START Provided entries

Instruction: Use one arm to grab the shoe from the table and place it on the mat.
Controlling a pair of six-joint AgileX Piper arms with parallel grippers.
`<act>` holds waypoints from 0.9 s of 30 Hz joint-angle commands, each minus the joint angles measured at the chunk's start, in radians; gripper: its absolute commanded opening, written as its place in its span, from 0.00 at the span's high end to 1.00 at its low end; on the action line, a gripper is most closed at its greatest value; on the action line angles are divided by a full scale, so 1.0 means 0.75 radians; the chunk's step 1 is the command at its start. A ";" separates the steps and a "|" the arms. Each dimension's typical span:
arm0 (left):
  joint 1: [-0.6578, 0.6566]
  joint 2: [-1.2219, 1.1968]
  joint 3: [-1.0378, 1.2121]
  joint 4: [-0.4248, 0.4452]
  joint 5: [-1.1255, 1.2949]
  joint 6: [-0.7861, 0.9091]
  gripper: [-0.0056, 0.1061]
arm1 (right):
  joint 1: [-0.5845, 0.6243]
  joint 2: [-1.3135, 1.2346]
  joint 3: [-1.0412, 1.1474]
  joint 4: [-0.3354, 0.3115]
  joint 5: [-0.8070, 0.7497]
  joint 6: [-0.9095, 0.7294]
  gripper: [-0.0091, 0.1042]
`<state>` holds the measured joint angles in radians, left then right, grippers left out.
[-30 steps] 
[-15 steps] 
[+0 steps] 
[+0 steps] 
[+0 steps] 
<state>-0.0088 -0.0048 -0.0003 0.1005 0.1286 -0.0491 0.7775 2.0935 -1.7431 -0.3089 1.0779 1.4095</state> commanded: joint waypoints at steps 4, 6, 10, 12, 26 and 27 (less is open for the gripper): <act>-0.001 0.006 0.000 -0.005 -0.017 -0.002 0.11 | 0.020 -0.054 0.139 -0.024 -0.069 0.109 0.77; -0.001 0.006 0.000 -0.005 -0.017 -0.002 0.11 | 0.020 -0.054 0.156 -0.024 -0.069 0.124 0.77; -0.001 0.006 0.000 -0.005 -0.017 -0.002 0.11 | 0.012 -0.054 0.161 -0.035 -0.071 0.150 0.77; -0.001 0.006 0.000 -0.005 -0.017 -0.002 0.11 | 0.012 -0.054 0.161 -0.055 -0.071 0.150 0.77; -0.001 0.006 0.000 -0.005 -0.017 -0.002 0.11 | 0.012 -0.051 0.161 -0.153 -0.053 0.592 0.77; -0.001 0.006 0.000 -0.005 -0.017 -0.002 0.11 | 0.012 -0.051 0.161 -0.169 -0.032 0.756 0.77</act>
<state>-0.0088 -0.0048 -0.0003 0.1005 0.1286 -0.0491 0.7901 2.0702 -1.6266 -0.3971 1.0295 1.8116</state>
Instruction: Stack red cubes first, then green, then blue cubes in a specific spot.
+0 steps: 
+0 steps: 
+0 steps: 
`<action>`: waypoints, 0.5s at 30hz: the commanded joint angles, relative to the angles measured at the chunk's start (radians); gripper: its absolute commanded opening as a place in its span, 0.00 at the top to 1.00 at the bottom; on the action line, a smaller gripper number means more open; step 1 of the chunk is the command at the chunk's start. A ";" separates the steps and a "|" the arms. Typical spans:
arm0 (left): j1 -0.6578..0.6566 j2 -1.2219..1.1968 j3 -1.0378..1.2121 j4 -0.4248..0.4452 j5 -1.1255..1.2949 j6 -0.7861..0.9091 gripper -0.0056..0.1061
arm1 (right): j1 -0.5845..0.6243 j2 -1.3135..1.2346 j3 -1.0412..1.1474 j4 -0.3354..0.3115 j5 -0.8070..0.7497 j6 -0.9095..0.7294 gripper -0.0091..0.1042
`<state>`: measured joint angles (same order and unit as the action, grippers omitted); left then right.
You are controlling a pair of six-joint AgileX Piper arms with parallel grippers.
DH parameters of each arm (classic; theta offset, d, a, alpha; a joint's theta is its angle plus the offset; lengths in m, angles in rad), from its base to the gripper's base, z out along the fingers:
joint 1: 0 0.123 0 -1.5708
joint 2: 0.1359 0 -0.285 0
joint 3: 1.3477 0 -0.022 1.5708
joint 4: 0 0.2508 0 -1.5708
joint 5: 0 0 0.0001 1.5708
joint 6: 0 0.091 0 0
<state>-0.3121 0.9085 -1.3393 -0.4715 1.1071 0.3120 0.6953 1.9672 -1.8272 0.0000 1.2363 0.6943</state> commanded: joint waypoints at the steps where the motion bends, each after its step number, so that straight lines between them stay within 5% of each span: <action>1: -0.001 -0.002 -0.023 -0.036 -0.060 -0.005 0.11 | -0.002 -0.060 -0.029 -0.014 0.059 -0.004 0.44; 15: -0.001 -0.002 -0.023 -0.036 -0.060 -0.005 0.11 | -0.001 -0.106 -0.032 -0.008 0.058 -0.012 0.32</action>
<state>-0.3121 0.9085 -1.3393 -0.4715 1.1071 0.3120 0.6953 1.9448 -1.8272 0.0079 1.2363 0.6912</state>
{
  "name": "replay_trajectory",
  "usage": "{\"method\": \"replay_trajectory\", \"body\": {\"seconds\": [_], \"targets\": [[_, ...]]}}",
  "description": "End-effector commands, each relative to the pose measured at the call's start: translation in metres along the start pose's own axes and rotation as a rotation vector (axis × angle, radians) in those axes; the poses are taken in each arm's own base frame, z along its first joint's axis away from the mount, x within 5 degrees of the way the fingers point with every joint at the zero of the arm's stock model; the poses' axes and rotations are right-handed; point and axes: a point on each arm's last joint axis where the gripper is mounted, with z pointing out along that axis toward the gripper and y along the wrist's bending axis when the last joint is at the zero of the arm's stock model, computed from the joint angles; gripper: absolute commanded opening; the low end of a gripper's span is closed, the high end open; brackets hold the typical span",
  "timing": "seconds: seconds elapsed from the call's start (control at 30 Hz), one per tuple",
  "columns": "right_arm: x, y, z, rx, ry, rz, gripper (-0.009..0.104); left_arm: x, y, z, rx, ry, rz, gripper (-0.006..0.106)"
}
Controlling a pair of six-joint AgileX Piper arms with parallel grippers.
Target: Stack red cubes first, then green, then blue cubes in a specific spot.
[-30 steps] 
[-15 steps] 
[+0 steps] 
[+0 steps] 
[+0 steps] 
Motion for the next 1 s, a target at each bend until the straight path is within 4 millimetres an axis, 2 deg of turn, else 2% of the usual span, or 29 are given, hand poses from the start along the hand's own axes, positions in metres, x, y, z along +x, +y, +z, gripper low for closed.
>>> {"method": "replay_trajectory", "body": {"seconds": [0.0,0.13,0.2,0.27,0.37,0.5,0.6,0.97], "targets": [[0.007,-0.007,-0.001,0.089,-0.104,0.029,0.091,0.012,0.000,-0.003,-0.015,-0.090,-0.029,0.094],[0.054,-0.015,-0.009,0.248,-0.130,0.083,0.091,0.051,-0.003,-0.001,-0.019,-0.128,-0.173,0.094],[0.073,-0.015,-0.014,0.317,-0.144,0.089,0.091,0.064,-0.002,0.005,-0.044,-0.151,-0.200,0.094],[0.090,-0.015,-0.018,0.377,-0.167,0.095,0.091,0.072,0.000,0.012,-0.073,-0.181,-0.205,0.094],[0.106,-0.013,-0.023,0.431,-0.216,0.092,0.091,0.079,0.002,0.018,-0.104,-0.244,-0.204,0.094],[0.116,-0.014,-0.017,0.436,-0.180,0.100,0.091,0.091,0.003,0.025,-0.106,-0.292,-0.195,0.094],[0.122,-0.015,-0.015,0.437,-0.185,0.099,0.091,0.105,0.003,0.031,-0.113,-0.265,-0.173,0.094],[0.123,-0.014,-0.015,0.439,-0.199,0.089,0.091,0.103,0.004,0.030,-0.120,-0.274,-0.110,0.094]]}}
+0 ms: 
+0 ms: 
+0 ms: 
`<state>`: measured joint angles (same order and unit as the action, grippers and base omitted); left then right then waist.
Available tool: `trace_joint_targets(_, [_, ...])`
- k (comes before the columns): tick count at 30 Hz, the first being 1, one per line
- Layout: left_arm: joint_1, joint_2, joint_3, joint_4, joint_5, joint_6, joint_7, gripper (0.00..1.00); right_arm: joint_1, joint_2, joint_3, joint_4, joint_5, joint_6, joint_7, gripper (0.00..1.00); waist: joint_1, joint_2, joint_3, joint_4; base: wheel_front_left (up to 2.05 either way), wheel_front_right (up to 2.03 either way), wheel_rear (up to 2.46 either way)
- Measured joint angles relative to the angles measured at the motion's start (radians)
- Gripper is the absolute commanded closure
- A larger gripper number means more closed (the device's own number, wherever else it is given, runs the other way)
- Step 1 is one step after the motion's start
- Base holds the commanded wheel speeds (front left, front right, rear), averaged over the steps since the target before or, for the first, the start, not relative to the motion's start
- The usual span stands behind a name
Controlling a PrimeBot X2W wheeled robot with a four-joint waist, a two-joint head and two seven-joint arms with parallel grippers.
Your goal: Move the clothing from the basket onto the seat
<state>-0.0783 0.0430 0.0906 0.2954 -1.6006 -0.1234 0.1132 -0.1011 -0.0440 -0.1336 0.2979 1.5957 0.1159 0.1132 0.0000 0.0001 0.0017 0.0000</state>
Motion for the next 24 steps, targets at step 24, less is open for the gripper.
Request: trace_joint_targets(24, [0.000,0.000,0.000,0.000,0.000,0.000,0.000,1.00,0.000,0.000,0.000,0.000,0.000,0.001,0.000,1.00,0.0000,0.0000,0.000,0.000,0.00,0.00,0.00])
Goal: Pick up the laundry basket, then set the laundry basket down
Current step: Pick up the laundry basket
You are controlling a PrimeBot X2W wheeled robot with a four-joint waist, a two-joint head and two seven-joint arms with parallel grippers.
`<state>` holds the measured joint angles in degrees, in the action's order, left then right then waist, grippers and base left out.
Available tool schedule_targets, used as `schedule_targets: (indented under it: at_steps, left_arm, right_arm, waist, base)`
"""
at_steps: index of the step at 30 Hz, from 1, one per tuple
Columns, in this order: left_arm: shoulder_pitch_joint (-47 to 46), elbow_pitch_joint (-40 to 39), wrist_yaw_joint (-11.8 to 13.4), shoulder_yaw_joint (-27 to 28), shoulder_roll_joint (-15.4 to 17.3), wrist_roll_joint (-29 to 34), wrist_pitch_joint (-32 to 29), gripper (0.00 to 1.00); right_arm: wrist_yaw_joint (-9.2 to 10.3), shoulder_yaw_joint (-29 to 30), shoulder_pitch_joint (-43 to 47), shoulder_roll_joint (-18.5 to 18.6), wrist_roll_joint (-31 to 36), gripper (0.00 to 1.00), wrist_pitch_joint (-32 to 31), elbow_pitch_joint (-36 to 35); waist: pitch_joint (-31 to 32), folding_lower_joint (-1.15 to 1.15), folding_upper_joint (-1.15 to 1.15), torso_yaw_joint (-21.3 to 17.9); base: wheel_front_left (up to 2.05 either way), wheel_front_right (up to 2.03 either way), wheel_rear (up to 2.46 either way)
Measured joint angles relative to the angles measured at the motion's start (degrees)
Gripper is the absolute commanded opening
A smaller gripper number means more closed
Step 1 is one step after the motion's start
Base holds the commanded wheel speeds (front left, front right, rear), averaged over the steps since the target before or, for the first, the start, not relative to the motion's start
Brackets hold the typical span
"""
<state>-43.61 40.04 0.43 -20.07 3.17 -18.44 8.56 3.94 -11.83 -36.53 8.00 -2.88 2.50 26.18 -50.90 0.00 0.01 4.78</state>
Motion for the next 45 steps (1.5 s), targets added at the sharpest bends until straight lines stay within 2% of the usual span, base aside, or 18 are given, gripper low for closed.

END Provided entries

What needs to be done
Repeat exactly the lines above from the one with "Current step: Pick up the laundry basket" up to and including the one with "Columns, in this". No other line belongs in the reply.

Solution to this problem
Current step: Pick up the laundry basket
You are controlling a PrimeBot X2W wheeled robot with a four-joint waist, a two-joint head and two seven-joint arms with parallel grippers.
`<state>` holds the measured joint angles in degrees, in the action's order, left then right then waist, grippers and base left out.
Available tool schedule_targets, used as `schedule_targets: (indented under it: at_steps, left_arm, right_arm, waist, base)`
"""
at_steps: index of the step at 30 Hz, from 1, one per tuple
Columns, in this order: left_arm: shoulder_pitch_joint (-47 to 46), elbow_pitch_joint (-40 to 39), wrist_yaw_joint (-11.8 to 13.4), shoulder_yaw_joint (-27 to 28), shoulder_roll_joint (-15.4 to 17.3), wrist_roll_joint (-29 to 34), wrist_pitch_joint (-32 to 29), gripper (0.00 to 1.00); right_arm: wrist_yaw_joint (-9.2 to 10.3), shoulder_yaw_joint (-29 to 30), shoulder_pitch_joint (-43 to 47), shoulder_roll_joint (-18.5 to 18.6), wrist_roll_joint (-31 to 36), gripper (0.00 to 1.00), wrist_pitch_joint (-32 to 31), elbow_pitch_joint (-36 to 35); waist: pitch_joint (-31 to 32), folding_lower_joint (-1.15 to 1.15), folding_upper_joint (-1.15 to 1.15), torso_yaw_joint (-21.3 to 17.9); base: wheel_front_left (up to 2.05 either way), wheel_front_right (up to 2.03 either way), wheel_rear (up to 2.46 either way)

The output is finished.